■ To do ■
Below are some entries; set them all down exactly.

■ Materials provided ■
Segment Open
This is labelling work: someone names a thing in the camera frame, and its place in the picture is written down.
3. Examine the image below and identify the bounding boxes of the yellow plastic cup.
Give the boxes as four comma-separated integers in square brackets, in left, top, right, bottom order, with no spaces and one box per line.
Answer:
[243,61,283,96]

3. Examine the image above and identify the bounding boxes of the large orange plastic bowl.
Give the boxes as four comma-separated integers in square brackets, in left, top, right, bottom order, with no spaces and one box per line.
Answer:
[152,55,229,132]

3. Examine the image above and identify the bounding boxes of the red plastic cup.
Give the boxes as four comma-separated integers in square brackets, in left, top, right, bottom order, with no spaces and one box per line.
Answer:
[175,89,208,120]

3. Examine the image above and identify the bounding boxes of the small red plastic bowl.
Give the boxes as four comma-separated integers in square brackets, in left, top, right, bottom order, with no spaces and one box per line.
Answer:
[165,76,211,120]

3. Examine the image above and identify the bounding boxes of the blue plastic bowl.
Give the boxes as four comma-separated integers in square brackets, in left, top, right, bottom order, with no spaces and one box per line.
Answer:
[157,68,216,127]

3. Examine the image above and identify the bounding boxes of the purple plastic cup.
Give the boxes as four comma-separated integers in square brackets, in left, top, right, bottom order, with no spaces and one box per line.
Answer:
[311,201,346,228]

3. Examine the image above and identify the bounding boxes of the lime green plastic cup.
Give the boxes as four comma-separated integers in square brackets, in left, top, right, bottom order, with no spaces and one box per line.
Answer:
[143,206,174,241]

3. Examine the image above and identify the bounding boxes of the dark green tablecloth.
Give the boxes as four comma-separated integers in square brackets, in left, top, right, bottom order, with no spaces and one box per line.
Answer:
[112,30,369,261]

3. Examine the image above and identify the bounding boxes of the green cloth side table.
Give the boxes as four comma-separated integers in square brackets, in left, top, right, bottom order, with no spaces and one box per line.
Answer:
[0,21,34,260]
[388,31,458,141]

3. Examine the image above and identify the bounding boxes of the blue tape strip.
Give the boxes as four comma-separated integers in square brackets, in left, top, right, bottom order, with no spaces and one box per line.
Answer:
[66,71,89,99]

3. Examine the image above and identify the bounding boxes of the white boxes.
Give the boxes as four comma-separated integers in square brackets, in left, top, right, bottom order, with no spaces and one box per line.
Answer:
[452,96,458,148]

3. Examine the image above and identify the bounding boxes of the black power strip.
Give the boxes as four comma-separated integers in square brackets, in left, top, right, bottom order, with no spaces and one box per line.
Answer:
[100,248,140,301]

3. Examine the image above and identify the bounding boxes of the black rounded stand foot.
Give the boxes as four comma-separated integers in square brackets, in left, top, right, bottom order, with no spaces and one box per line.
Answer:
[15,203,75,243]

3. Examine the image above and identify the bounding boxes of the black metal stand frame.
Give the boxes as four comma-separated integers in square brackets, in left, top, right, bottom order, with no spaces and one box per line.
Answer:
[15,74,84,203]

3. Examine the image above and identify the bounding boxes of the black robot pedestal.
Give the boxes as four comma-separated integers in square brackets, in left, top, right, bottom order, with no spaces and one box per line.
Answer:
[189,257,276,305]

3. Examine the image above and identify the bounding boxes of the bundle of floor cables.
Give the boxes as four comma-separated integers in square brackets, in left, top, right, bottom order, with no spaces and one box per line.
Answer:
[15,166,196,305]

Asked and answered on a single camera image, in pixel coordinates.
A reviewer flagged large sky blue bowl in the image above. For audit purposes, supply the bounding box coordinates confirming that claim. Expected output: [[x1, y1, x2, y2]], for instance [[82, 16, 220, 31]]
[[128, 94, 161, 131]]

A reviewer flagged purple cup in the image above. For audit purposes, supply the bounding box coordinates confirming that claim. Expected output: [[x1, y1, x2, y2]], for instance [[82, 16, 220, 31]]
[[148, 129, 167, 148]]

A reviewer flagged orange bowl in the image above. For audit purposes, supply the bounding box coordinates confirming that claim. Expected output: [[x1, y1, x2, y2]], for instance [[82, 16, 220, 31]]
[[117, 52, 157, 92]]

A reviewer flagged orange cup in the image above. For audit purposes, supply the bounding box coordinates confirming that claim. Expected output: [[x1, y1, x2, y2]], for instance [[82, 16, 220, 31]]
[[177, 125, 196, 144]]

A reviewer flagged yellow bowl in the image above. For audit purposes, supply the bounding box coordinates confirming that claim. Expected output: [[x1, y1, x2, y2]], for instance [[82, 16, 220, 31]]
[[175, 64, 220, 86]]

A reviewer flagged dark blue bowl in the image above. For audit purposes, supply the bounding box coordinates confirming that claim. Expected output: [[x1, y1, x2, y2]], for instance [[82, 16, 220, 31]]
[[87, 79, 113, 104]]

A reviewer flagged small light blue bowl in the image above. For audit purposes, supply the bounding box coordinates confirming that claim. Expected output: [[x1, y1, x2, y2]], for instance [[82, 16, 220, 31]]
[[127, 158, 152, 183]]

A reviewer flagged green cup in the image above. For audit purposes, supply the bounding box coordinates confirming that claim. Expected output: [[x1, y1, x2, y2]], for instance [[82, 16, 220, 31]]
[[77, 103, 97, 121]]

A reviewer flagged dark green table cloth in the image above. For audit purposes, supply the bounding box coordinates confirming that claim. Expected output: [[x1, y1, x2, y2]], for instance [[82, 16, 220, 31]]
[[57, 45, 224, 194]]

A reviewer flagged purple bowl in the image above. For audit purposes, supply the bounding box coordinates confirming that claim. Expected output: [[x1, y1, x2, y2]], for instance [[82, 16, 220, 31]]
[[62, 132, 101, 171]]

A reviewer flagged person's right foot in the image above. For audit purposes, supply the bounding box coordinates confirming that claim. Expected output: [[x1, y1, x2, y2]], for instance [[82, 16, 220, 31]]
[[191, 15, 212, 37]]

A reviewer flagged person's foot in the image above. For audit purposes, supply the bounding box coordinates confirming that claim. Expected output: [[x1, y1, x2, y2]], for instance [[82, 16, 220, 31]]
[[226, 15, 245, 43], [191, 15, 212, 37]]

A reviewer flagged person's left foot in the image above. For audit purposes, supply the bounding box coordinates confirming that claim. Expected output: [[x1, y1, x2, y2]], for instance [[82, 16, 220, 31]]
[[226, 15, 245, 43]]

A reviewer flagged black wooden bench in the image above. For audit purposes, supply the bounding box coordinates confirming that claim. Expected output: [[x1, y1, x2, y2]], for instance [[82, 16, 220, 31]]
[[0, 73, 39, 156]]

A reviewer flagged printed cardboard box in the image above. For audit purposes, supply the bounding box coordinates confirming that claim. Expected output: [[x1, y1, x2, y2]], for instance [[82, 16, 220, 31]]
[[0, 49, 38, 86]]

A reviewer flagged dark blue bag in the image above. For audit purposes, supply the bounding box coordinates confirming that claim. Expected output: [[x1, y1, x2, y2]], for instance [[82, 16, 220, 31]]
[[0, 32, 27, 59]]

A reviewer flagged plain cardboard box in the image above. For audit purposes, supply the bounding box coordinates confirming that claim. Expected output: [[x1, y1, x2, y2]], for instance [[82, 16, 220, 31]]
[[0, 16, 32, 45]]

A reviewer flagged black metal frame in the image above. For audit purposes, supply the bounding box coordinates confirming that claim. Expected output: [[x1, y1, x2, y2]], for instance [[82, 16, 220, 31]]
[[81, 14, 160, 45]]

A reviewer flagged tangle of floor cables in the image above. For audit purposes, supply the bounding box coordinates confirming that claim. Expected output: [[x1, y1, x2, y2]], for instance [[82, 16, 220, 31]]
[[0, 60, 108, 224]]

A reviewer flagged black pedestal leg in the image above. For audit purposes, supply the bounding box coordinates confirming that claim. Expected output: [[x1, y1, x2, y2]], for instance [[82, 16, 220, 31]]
Segment Closed
■ Output for this exercise ■
This is labelling work: someone names a thing in the camera frame, and its place in the picture is written down.
3. Examine the image below and identify the bounding boxes of the yellow plastic cup.
Give the boxes as four comma-separated integers in square brackets, in left, top, right, bottom order, with no spaces and one box per line.
Answer:
[243,61,283,96]

3. Examine the image above and identify the bounding boxes of the large orange plastic bowl.
Give the boxes as four comma-separated integers in square brackets, in left, top, right, bottom order, with no spaces and one box per line.
Answer:
[152,55,229,132]

3. Examine the image above and identify the bounding boxes of the red plastic cup.
Give the boxes as four comma-separated integers in square brackets, in left, top, right, bottom order, with no spaces and one box per line.
Answer:
[175,89,208,120]

3. Examine the image above and identify the bounding boxes of the small red plastic bowl.
Give the boxes as four comma-separated integers in square brackets, in left, top, right, bottom order, with no spaces and one box per line.
Answer:
[165,76,211,120]

3. Examine the image above and identify the bounding boxes of the blue plastic bowl.
Give the boxes as four comma-separated integers in square brackets, in left, top, right, bottom order, with no spaces and one box per line.
Answer:
[157,68,216,127]

3. Examine the image above and identify the bounding boxes of the purple plastic cup.
Give the boxes as four comma-separated integers in square brackets, in left, top, right, bottom order, with no spaces and one box per line.
Answer:
[311,201,346,228]

3. Examine the image above and identify the bounding boxes of the lime green plastic cup.
Give the boxes as four comma-separated integers in square brackets, in left, top, right, bottom order, with no spaces and one box per line.
Answer:
[143,206,174,241]

3. Examine the image above and identify the bounding boxes of the dark green tablecloth.
Give the boxes as four comma-separated integers in square brackets, in left, top, right, bottom order, with no spaces and one box per line.
Answer:
[112,30,369,261]

3. Examine the image above and identify the bounding boxes of the green cloth side table.
Give the boxes as four comma-separated integers in square brackets, in left, top, right, bottom order, with no spaces and one box per line.
Answer:
[0,21,34,260]
[388,31,458,141]

3. Examine the image above and identify the bounding boxes of the blue tape strip.
Give the boxes as four comma-separated integers in square brackets, in left, top, right, bottom order, with no spaces and one box per line.
Answer:
[66,71,89,99]

3. Examine the image above and identify the bounding boxes of the white boxes.
Give the boxes as four comma-separated integers in square brackets, in left, top, right, bottom order, with no spaces and one box per line.
Answer:
[452,96,458,148]

3. Examine the image above and identify the bounding boxes of the black power strip.
Give the boxes as four comma-separated integers in square brackets, in left, top, right, bottom order, with no spaces and one box per line.
Answer:
[100,248,140,301]

3. Examine the image above and identify the bounding boxes of the black rounded stand foot.
Give the boxes as four comma-separated integers in square brackets, in left, top, right, bottom order, with no spaces and one box per line.
Answer:
[15,203,75,243]

3. Examine the image above and identify the bounding boxes of the black metal stand frame.
Give the boxes as four comma-separated integers in square brackets, in left, top, right, bottom order, with no spaces and one box per line.
Answer:
[15,74,84,203]

3. Examine the image above and identify the bounding boxes of the black robot pedestal.
Give the boxes as four comma-separated integers in square brackets, in left, top, right, bottom order, with no spaces and one box per line.
Answer:
[189,257,276,305]

3. Examine the image above and identify the bounding boxes of the bundle of floor cables.
Give the boxes as four comma-separated integers in square brackets, in left, top, right, bottom order, with no spaces and one box per line.
Answer:
[15,166,196,305]

Asked and answered on a single camera image, in pixel coordinates.
A reviewer flagged large sky blue bowl in the image above. For audit purposes, supply the bounding box coordinates confirming that claim. Expected output: [[x1, y1, x2, y2]], for instance [[82, 16, 220, 31]]
[[128, 94, 161, 131]]

A reviewer flagged purple cup in the image above. For audit purposes, supply the bounding box coordinates confirming that claim. Expected output: [[x1, y1, x2, y2]], for instance [[82, 16, 220, 31]]
[[148, 129, 167, 148]]

A reviewer flagged orange bowl in the image above. For audit purposes, supply the bounding box coordinates confirming that claim. Expected output: [[x1, y1, x2, y2]], for instance [[82, 16, 220, 31]]
[[117, 52, 157, 92]]

A reviewer flagged orange cup in the image above. For audit purposes, supply the bounding box coordinates confirming that claim. Expected output: [[x1, y1, x2, y2]], for instance [[82, 16, 220, 31]]
[[177, 125, 196, 144]]

A reviewer flagged yellow bowl in the image above. For audit purposes, supply the bounding box coordinates confirming that claim. Expected output: [[x1, y1, x2, y2]], for instance [[82, 16, 220, 31]]
[[175, 64, 220, 86]]

A reviewer flagged dark blue bowl in the image above. For audit purposes, supply the bounding box coordinates confirming that claim. Expected output: [[x1, y1, x2, y2]], for instance [[82, 16, 220, 31]]
[[87, 79, 113, 104]]

A reviewer flagged small light blue bowl in the image above. For audit purposes, supply the bounding box coordinates confirming that claim. Expected output: [[x1, y1, x2, y2]], for instance [[82, 16, 220, 31]]
[[127, 158, 152, 183]]

A reviewer flagged green cup in the image above. For audit purposes, supply the bounding box coordinates confirming that claim. Expected output: [[x1, y1, x2, y2]], for instance [[82, 16, 220, 31]]
[[77, 103, 97, 121]]

A reviewer flagged dark green table cloth in the image above. For audit purposes, supply the bounding box coordinates confirming that claim. Expected output: [[x1, y1, x2, y2]], for instance [[82, 16, 220, 31]]
[[57, 45, 224, 194]]

A reviewer flagged purple bowl in the image above. For audit purposes, supply the bounding box coordinates confirming that claim. Expected output: [[x1, y1, x2, y2]], for instance [[82, 16, 220, 31]]
[[62, 132, 101, 171]]

A reviewer flagged person's right foot in the image above. For audit purposes, supply the bounding box coordinates confirming that claim. Expected output: [[x1, y1, x2, y2]], for instance [[82, 16, 220, 31]]
[[191, 15, 212, 37]]

A reviewer flagged person's foot in the image above. For audit purposes, supply the bounding box coordinates confirming that claim. Expected output: [[x1, y1, x2, y2]], for instance [[82, 16, 220, 31]]
[[226, 15, 245, 43], [191, 15, 212, 37]]

A reviewer flagged person's left foot in the image above. For audit purposes, supply the bounding box coordinates confirming that claim. Expected output: [[x1, y1, x2, y2]], for instance [[82, 16, 220, 31]]
[[226, 15, 245, 43]]

A reviewer flagged black wooden bench in the image above. For audit purposes, supply the bounding box coordinates confirming that claim. Expected output: [[x1, y1, x2, y2]], for instance [[82, 16, 220, 31]]
[[0, 73, 39, 156]]

A reviewer flagged printed cardboard box in the image above. For audit purposes, supply the bounding box coordinates confirming that claim. Expected output: [[x1, y1, x2, y2]], for instance [[82, 16, 220, 31]]
[[0, 49, 38, 86]]

A reviewer flagged dark blue bag in the image above. For audit purposes, supply the bounding box coordinates confirming that claim. Expected output: [[x1, y1, x2, y2]], for instance [[82, 16, 220, 31]]
[[0, 32, 27, 59]]

A reviewer flagged plain cardboard box in the image above. For audit purposes, supply the bounding box coordinates confirming that claim. Expected output: [[x1, y1, x2, y2]], for instance [[82, 16, 220, 31]]
[[0, 16, 32, 45]]

A reviewer flagged black metal frame in the image above. For audit purposes, supply the bounding box coordinates confirming that claim. Expected output: [[x1, y1, x2, y2]], for instance [[82, 16, 220, 31]]
[[81, 14, 160, 45]]

A reviewer flagged tangle of floor cables in the image above. For audit purposes, supply the bounding box coordinates confirming that claim. Expected output: [[x1, y1, x2, y2]], for instance [[82, 16, 220, 31]]
[[0, 60, 108, 224]]

A reviewer flagged black pedestal leg in the image above. For audit purposes, supply the bounding box coordinates confirming that claim. Expected output: [[x1, y1, x2, y2]], for instance [[82, 16, 220, 31]]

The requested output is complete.